Algorithm Walkthrough

Iteration Checklist

  1. Define state (indices, window, stack, map, DP cell, or recursion frame).
  2. Apply one transition step and update the invariant.
  3. Record answer candidate when condition is met.
  4. Continue until all input is consumed.
Use the first example testcase as your mental trace to verify each transition.
Step 04

Edge Cases

Minimum Input
Single element / shortest valid input
Validate boundary behavior before entering the main loop or recursion.
Duplicates & Repeats
Repeated values / repeated states
Decide whether duplicates should be merged, skipped, or counted explicitly.
Extreme Constraints
Upper-end input sizes
Re-check complexity target against constraints to avoid time-limit issues.
Invalid / Corner Shape
Empty collections, zeros, or disconnected structures
Handle special-case structure before the core algorithm path.
Step 05

Full Annotated Code

Source-backed implementations are provided below for direct study and interview prep.

// Accepted solution for LeetCode #503: Next Greater Element II
class Solution {
    public int[] nextGreaterElements(int[] nums) {
        int n = nums.length;
        int[] ans = new int[n];
        Arrays.fill(ans, -1);
        Deque<Integer> stk = new ArrayDeque<>();
        for (int i = n * 2 - 1; i >= 0; --i) {
            int j = i % n;
            while (!stk.isEmpty() && stk.peek() <= nums[j]) {
                stk.pop();
            }
            if (!stk.isEmpty()) {
                ans[j] = stk.peek();
            }
            stk.push(nums[j]);
        }
        return ans;
    }
}
Step 06

Interactive Study Demo

Use this to step through a reusable interview workflow for this problem.

Press Step or Run All to begin.
Step 07

Complexity Analysis

Time
O(n)
Space
O(n)

Approach Breakdown

BRUTE FORCE
O(n²) time
O(1) space

For each element, scan left (or right) to find the next greater/smaller element.

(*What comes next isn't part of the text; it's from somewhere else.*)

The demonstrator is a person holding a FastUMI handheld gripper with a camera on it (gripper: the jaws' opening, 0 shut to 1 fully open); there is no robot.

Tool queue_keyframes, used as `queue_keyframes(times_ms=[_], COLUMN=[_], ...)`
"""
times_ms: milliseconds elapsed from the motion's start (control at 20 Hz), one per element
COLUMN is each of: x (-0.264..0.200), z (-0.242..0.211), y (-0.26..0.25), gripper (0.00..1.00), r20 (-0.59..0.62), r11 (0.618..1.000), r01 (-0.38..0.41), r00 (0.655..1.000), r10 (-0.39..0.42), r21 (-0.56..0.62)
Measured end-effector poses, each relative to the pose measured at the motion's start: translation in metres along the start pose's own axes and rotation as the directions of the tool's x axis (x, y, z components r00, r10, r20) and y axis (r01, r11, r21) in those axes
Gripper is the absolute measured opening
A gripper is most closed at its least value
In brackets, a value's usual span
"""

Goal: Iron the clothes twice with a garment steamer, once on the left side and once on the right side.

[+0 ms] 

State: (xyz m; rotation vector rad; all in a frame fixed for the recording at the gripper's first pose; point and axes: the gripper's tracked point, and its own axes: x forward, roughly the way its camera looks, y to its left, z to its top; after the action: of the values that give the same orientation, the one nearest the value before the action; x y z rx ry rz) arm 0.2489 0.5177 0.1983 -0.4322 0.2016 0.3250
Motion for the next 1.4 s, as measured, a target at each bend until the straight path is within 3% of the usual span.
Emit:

The inner scan can visit up to n elements per outer iteration, giving O(n²) total comparisons. No extra space needed beyond loop variables.

MONOTONIC STACK
O(n) time
O(n) space

Each element is pushed onto the stack at most once and popped at most once, giving 2n total operations = O(n). The stack itself holds at most n elements in the worst case. The key insight: amortized O(1) per element despite the inner while-loop.

Shortcut: Each element pushed once + popped once → O(n) amortized. The inner while-loop does not make it O(n²).
Coach Notes

Common Mistakes

Review these before coding to avoid predictable interview regressions.

Off-by-one on range boundaries

Wrong move: Loop endpoints miss first/last candidate.

Usually fails on: Fails on minimal arrays and exact-boundary answers.

Fix: Re-derive loops from inclusive/exclusive ranges before coding.

Breaking monotonic invariant

Wrong move: Pushing without popping stale elements invalidates next-greater/next-smaller logic.

Usually fails on: Indices point to blocked elements and outputs shift.

Fix: Pop while invariant is violated before pushing current element.